[What the task asks] Look below for lines that hold the string "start" and copy each one.

++++

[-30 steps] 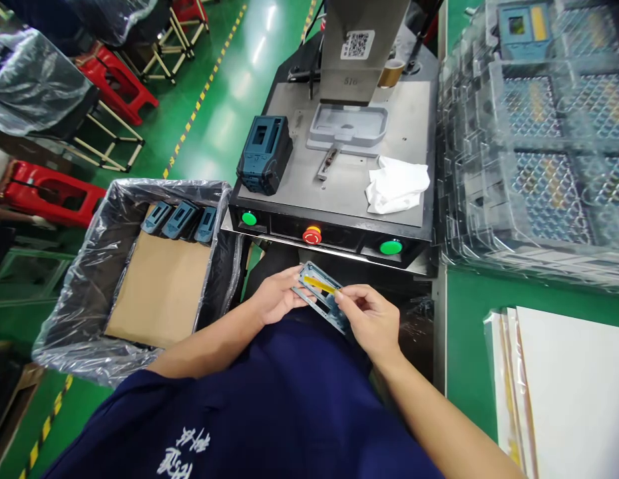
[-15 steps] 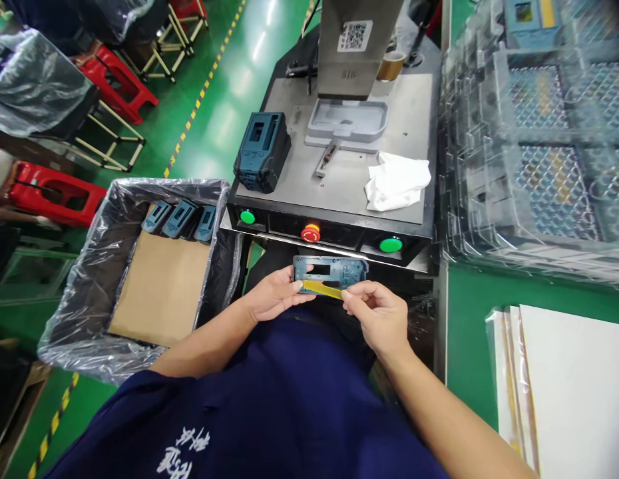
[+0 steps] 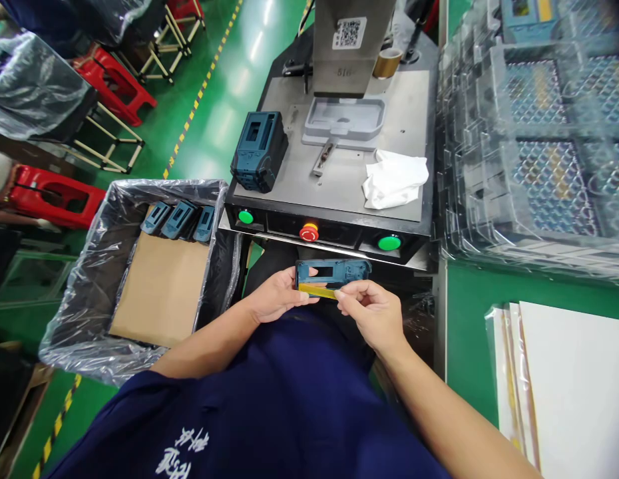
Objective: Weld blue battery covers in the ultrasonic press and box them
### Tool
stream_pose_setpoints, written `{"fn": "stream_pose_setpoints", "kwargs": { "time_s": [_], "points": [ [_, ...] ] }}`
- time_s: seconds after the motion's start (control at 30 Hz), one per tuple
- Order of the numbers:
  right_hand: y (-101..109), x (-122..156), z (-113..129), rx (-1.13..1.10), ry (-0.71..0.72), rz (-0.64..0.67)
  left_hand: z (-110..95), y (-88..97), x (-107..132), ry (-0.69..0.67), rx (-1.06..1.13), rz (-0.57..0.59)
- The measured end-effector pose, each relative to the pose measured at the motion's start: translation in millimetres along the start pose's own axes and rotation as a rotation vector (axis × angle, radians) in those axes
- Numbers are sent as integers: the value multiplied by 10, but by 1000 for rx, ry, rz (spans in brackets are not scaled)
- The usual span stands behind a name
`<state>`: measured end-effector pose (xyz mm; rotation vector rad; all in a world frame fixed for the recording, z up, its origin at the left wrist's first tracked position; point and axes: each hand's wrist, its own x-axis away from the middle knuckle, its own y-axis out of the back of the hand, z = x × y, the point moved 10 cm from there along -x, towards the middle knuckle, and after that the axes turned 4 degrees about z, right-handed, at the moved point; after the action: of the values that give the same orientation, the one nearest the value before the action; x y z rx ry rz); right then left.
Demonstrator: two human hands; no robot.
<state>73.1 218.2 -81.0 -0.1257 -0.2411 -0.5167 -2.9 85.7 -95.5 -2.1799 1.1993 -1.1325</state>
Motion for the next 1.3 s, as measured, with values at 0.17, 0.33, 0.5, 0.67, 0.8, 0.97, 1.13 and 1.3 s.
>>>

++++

[Reply]
- time_s: seconds after the motion's start (control at 30 Hz), one per tuple
- The measured end-effector pose, each relative to the pose measured at the motion's start: translation in millimetres along the start pose's own axes and rotation as a rotation vector (axis × angle, radians) in those axes

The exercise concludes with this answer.